Re: [eigen] Re: 4x4 matrix inverse

On Tue, Dec 15, 2009 at 5:25 AM, Benoit Jacob <jacob.benoit.1@xxxxxxxxx> wrote:

Hi,

To summarize recent commits: all this is now done in the development
branch, it only remains to consider backporting.

The SSE code is 4.5x faster than my plain scalar path! I guess that's
explained not only by SSE intrinsics but also by better ordering of
instructions...

There is one thing where I didn't follow Intel's code: they use a
RCPSS instruction to compute 1/det approximately, then followed by a
Newton-Raphson iteration. This sacrifices up to 2 bits of precision in
the mantissa, which already is a bit nontrivial for us (4x4 matrix
inversion is a basic operation on which people will rely very
heavily). To help solve that dilemma (performance vs precision) I
benchmarked it, and it turns out than on my core i7, DIVSS is
slightly faster !! Intel's paper was written for the pentium 3 so
that's perhaps not surprising, but I saw forum posts mentioning that
the RCPSS trick is still faster on the Core2. If you want to test, see
lines 128-130 in Inverse_SSE.h.

I have a question.
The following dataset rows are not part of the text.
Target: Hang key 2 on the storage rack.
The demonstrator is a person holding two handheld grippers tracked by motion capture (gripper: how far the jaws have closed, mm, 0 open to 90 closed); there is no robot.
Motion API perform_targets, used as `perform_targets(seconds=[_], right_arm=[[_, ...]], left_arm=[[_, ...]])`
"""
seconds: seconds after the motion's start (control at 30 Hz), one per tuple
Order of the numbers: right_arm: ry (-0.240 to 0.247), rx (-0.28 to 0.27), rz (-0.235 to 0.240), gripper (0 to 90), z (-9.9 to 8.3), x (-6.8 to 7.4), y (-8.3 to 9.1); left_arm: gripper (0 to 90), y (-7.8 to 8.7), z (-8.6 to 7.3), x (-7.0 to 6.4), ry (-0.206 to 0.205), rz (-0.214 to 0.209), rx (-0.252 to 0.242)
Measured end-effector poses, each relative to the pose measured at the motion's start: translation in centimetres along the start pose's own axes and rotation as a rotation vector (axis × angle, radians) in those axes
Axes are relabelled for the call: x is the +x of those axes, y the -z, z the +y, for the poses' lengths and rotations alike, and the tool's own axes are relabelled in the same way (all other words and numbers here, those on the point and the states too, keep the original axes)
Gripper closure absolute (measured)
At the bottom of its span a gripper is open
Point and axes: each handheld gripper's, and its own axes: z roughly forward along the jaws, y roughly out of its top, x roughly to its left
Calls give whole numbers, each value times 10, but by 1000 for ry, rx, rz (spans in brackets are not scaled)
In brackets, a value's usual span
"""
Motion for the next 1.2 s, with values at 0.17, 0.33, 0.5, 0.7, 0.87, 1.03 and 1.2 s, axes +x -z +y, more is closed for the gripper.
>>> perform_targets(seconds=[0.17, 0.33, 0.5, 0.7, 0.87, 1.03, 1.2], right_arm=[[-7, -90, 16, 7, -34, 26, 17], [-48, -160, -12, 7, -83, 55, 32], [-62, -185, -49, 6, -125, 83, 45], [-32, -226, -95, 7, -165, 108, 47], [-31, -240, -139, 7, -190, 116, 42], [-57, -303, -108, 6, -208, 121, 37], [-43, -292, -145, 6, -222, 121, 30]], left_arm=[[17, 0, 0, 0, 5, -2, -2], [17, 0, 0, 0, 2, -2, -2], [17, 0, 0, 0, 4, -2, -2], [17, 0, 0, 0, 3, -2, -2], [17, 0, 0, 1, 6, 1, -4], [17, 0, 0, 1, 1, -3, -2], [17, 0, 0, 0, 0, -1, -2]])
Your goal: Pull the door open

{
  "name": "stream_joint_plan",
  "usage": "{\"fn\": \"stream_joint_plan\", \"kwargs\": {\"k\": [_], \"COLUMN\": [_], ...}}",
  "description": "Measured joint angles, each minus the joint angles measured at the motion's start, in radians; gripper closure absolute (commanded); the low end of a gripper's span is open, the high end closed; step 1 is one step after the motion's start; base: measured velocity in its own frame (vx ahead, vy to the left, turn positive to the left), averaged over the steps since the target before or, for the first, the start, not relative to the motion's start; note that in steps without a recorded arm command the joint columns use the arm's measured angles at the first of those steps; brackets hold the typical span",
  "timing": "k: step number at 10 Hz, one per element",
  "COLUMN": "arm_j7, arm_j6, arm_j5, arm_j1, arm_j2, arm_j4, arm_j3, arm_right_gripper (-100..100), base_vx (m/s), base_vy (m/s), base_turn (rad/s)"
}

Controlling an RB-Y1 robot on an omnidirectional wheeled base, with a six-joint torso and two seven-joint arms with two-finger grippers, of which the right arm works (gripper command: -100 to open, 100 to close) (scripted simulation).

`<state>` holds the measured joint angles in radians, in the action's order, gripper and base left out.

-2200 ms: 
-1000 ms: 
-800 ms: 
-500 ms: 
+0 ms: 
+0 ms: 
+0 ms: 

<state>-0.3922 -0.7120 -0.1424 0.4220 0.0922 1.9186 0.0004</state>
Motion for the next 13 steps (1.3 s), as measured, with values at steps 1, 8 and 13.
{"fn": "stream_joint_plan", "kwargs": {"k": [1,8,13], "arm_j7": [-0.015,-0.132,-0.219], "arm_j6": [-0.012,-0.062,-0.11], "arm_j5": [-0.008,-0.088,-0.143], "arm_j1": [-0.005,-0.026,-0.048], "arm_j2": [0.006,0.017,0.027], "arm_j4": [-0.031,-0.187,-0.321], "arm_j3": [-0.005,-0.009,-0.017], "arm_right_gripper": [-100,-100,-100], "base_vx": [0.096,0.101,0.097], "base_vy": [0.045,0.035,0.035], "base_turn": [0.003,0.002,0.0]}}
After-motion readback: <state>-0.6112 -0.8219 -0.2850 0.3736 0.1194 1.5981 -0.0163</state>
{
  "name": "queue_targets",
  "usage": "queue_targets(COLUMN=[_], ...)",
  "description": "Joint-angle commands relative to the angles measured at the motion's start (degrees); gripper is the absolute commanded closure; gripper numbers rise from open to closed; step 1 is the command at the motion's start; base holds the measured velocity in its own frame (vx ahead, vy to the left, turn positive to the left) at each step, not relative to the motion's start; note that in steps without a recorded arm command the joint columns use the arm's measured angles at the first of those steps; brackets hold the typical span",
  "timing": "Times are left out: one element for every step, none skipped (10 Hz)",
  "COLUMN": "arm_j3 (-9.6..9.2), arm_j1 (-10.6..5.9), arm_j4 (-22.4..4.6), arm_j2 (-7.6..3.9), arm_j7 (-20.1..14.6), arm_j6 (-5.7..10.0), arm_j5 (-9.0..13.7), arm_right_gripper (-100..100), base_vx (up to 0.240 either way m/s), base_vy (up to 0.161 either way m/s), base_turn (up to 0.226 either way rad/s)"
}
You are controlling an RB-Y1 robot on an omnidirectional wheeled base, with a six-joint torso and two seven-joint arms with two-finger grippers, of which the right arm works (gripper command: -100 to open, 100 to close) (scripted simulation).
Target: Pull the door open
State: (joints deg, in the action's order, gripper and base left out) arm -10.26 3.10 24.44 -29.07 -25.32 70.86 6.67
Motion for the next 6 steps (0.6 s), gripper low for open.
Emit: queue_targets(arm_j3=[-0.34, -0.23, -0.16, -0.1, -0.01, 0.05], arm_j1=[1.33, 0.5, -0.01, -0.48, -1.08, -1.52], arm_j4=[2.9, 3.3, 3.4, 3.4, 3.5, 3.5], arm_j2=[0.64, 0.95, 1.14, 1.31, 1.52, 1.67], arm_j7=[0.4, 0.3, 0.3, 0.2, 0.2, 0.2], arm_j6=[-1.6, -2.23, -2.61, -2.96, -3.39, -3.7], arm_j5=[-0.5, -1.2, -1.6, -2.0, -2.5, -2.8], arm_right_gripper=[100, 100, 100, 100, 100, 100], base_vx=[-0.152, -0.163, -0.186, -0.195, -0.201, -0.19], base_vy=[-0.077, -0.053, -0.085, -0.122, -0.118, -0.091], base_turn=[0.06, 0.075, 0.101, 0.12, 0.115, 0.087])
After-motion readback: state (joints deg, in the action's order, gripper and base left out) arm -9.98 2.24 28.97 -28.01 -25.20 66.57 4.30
I currently get warnings in this code (taken
straight from Intel):

__m128 tmp1;
tmp1 = _mm_loadh_pi(_mm_loadl_pi(tmp1, (__m64*)(src)), (__m64*)(src+ 4));

why don't you use tmp1 = ei_pload(src); since we know src will be aligned ?

gael.

The warning claims that tmp1 is used uninitalized here. GCC doesn't
understand that it only is passed to _mm_loadl_pi that writes into it,
does not read from it. How to fix that warning? I tested initializing
tmp1, this had a not-totally-negligible impact on performance (because
there are 2 more variables that need this). There does not seem to be
an __attribute__ for this.

Benoit

2009/12/4 Benoit Jacob <jacob.benoit.1@xxxxxxxxx>:

> Hi,
>
> Long ago I thought it would be a good idea to optimize 4x4 matrix
> inverse using "Euler's trick" which reduced greatly the number of
> operations but relies on some 2x2 block inside the matrix being
> invertible.
>
> The problem is that this gives bad precision, and the best compromise
> that I could find between precision and performance is still:
> - 10x more imprecise in the worst case
> - only 25% faster.
>
> My last reason to clinge to this approach is that it was supposedly
> more vectorizable, but reading this,
> ftp://download.intel.com/design/PentiumIII/sml/24504301..pdf
> I realized that Intel engineers actually figured how to vectorize the
> plain old cofactors approach very efficiently.
>
> So I'll switch to cofactors in both branches, I think. I'll also
> implement SSE at least in the default branch.
>
> Question: do you think that Intel's code is provided free of use? Or
> should I avoid looking at it? Even if I can't look at it, they still
> provide good explanations.
>
> Benoit
>